Explain difference between linear and quadratic equations. Provide examples of each type of system of equation and describe their general forms.

Linear Equations

Def:

We can define a linear equation as, it is an algebraic equation in which the highest power of the variable is 1. Linear equations are fundamental expressions in algebra and are used to determine and find the relationships with a constant rate of change.

General Formula:

A linear equation can be written as:

ax+b=0

Here,

( a ) is the coefficient of the variable ( x ).
( b ) is the constant term.
This eq. is linear only if a is not equals to 0. If a = 0, then it will not be a linear eq.

Examples:

Algebraic Example: 3x−7=8
Solution: Add 7 to both sides: 3x=15. Divide by 3: x=5.

Practical Example:

A car rental company charges a flat fee of $20 plus $0.10 per mile driven. If a customer’s total bill is $50, how many miles (x) did they drive?

Equation of this scenario will be: 20+0.10x=50
Solution: Subtract 20: 0.10x=30. Divide by 0.10: x=300 miles

Quadratic Equations

Def:

It can simply be defined as a quadratic equation is a polynomial equation where the highest power of the variable is 2. Quadratic equations are often used to model or determine the situations with a changing rate of change, such as projectile motion, etc.

General Form

A quadratic equation is written as:

ax^2 + bx + c = 0

Here,

( a ), ( b ), and ( c ) are constants.
This eq. will be quadratic only if a is not equals to 0, if ( a = 0 ), then the equation becomes linear.

Examples:

Algebaric Example: 2x^2 −3x−5=0
Solution: We will use factoring, quadratic formula, or graphing. I'll discuss these methods in the next parts of this post.

Practical Example:

A toy company designs a rectangular box for the package of their product. The box needs to have a fixed volume of 500 cubic centimeters. The length of the box is 10 cm longer than its width, and the height is 5 cm. If the width of the box is (x) cm, the relationship between the dimensions can be modeled by the quadratic equation:

x (10+x) (5) = 500

This equation can be solved to determine the width of the box.

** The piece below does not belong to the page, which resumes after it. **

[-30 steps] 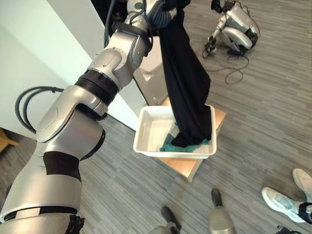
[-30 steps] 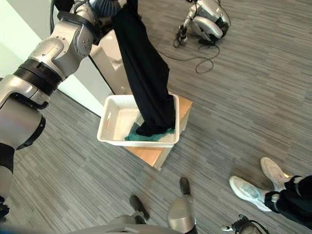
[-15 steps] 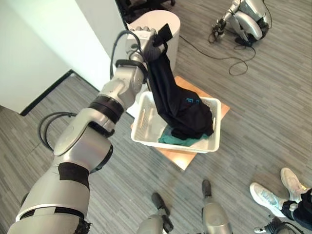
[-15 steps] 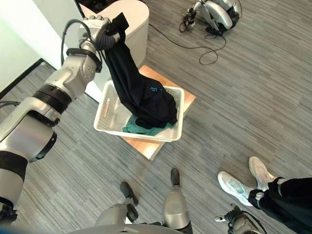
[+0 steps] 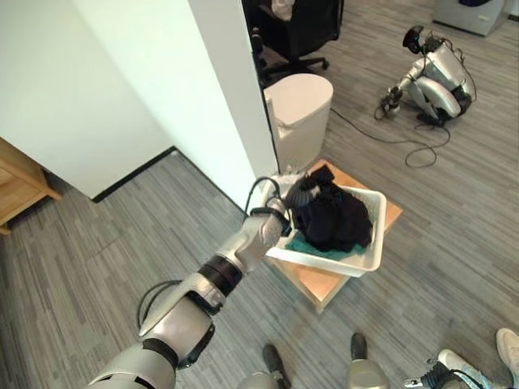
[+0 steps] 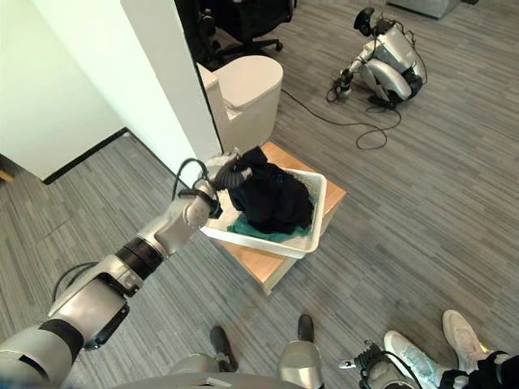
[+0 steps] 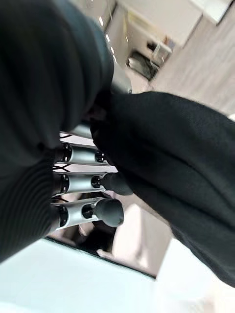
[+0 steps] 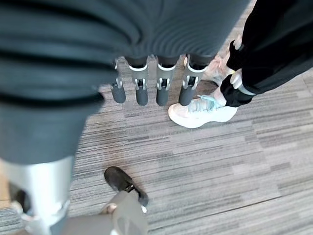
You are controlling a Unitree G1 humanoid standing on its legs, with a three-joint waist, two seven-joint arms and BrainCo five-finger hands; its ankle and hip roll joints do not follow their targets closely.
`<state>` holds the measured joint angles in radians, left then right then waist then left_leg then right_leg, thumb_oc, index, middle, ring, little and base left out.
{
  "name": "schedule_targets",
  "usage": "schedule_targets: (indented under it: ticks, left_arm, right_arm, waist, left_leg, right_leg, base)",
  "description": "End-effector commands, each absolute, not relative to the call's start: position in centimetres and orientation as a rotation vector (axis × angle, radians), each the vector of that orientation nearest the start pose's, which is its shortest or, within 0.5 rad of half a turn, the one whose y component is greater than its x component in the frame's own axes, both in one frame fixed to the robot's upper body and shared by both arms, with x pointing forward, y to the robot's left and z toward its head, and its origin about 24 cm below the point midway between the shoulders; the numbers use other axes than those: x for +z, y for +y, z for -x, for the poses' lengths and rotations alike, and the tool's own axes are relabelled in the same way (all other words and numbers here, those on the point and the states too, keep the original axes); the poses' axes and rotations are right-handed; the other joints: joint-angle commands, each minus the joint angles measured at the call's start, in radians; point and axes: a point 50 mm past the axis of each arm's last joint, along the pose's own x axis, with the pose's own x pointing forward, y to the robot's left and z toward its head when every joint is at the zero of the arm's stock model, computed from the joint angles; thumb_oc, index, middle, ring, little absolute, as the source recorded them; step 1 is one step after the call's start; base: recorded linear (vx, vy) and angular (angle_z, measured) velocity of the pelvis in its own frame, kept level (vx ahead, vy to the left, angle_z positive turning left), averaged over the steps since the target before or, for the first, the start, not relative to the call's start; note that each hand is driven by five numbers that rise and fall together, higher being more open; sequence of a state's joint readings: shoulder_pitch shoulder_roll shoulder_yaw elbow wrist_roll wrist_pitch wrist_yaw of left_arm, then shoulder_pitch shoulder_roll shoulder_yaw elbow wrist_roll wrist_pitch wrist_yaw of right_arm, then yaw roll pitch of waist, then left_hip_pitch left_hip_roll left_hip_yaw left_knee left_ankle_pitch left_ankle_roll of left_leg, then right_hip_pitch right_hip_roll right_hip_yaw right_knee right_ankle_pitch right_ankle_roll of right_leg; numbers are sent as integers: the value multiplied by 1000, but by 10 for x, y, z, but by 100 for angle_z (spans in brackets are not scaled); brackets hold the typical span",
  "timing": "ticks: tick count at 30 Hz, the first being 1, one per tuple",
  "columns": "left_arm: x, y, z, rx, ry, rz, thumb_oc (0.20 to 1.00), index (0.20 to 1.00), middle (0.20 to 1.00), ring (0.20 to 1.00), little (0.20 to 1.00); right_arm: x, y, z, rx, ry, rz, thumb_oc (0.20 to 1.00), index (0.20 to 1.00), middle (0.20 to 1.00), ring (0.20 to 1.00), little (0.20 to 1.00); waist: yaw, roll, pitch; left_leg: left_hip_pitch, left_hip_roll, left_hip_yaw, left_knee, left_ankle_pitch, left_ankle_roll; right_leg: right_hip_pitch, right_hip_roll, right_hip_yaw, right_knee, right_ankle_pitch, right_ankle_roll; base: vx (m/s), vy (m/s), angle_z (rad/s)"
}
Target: Pick up bed clothes into laundry basket.
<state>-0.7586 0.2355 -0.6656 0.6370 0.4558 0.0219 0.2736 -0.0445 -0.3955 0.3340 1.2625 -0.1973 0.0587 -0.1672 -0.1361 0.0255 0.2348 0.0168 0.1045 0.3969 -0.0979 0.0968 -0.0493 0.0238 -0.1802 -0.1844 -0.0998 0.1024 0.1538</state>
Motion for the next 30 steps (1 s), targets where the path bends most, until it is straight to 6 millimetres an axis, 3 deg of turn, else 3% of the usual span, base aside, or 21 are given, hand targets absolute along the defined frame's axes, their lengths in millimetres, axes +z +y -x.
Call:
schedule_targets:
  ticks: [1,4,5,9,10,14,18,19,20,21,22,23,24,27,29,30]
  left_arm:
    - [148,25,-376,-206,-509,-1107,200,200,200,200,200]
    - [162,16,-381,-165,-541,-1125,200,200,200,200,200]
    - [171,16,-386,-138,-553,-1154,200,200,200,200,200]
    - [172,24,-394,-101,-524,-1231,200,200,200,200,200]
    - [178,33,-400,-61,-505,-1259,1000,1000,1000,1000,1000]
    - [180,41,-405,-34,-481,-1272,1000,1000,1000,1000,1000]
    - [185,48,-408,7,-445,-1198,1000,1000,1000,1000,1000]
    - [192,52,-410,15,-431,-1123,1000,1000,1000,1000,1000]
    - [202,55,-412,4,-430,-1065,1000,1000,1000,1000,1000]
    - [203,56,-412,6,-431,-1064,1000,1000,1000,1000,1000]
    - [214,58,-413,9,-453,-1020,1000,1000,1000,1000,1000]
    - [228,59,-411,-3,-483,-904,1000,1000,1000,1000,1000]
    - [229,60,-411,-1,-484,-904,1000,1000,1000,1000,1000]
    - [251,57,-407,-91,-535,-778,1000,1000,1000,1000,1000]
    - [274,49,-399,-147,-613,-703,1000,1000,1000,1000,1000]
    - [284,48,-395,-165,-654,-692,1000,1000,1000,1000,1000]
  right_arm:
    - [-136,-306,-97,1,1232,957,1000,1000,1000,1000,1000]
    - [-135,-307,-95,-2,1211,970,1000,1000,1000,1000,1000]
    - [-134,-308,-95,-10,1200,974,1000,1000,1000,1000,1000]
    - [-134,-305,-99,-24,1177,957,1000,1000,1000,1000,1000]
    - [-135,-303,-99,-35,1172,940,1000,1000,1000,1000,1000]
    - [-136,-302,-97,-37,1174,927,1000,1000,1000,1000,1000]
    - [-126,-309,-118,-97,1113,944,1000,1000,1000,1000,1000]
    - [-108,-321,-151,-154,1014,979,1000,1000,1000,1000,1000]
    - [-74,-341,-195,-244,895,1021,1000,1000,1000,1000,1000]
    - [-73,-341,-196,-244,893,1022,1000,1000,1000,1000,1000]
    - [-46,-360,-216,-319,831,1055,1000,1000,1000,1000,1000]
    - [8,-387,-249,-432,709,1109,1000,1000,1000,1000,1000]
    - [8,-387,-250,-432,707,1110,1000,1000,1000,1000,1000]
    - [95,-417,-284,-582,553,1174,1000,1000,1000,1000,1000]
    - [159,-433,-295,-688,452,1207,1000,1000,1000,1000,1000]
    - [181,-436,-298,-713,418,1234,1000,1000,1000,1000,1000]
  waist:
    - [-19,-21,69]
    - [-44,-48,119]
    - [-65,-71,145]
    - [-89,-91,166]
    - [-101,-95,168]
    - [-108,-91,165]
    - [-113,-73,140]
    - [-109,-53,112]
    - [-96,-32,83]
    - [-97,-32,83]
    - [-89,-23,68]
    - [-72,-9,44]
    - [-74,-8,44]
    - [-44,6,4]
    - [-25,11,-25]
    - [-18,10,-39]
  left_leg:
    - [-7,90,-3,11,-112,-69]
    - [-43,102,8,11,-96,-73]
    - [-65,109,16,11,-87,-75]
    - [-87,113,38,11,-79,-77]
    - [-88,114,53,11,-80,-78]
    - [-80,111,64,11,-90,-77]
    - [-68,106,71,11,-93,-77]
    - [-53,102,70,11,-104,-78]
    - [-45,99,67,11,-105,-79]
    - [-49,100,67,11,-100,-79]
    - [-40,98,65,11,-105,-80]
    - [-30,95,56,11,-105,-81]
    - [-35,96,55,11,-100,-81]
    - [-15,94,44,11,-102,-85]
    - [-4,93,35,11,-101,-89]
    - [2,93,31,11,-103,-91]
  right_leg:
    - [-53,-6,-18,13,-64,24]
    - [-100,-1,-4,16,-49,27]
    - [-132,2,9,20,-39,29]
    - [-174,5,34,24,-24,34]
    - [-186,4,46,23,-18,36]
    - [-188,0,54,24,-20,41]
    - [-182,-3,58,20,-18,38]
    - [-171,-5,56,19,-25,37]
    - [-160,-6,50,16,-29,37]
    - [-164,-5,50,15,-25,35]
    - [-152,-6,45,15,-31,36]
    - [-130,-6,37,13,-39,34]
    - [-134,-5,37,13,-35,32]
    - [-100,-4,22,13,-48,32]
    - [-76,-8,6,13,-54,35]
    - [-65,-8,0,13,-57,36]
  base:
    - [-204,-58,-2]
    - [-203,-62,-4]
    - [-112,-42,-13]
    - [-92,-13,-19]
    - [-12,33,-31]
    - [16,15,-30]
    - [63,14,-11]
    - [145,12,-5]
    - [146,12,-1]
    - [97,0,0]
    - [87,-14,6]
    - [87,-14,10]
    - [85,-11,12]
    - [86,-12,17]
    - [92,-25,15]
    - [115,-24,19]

Key Differences Between Linear and Quadratic Equations

Aspect	Linear Equations	Quadratic Equations
Highest Power	1	2
Graph	Straight line	Parabola
Solutions	One solution	Zero, one, or two solutions
Rate of Change	Constant	Changes over time
Example	3x−7=8	2x^2 −3x − 5=0

Task 2

Describe methods for solving quadratic equations and share pros and cons for each method.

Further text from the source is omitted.